> **WORK INSTRUCTIONS**:
The result should be an exact copy of only the lines from the one with "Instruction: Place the" through the last line of the data below, with pictures omitted.
SOURCE DATA: Begin
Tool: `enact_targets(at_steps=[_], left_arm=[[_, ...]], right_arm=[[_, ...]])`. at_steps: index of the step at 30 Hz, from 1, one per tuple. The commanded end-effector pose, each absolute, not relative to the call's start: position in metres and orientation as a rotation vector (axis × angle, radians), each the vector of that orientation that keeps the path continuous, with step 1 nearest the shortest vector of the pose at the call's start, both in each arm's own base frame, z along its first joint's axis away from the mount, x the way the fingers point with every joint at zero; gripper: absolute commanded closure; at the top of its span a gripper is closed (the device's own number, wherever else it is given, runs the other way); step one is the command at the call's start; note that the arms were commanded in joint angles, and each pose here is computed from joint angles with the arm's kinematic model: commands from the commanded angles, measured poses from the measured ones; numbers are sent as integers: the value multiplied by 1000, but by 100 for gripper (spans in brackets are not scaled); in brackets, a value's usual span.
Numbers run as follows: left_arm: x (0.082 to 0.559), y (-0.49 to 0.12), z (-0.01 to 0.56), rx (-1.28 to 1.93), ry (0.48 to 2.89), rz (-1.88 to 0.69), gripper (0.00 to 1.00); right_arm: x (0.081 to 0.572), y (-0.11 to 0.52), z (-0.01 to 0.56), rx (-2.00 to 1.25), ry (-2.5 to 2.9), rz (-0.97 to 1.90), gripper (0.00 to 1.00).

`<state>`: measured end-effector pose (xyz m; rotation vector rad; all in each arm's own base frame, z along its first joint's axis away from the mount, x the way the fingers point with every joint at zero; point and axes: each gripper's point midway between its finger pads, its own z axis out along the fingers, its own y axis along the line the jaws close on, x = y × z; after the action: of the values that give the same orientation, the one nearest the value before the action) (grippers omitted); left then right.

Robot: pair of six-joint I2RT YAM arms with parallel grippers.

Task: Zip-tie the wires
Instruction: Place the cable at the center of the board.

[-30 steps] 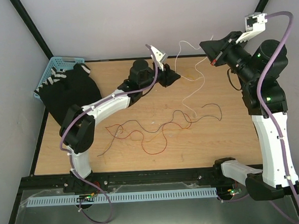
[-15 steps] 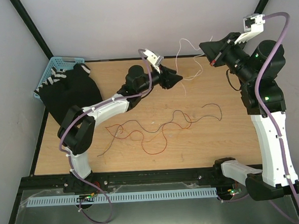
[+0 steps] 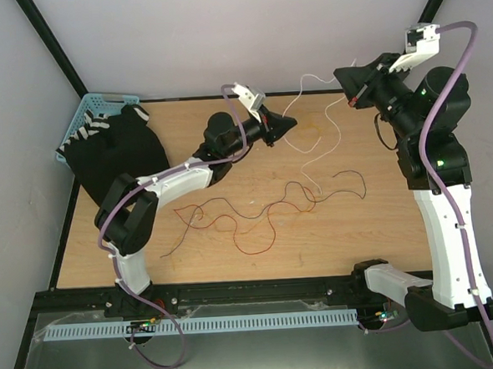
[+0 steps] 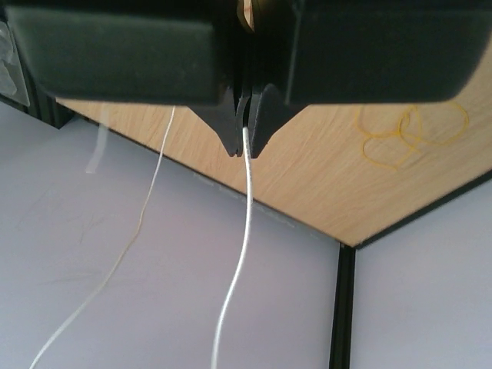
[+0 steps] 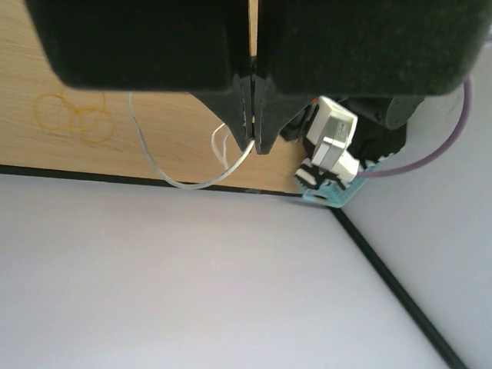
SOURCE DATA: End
> **EXERCISE RESULT**:
Instruction: Place the cable at the center of the board.

[-30 steps] 
[-15 steps] 
[+0 steps] 
[+0 steps] 
[+0 steps] 

Work on the exercise is now finished.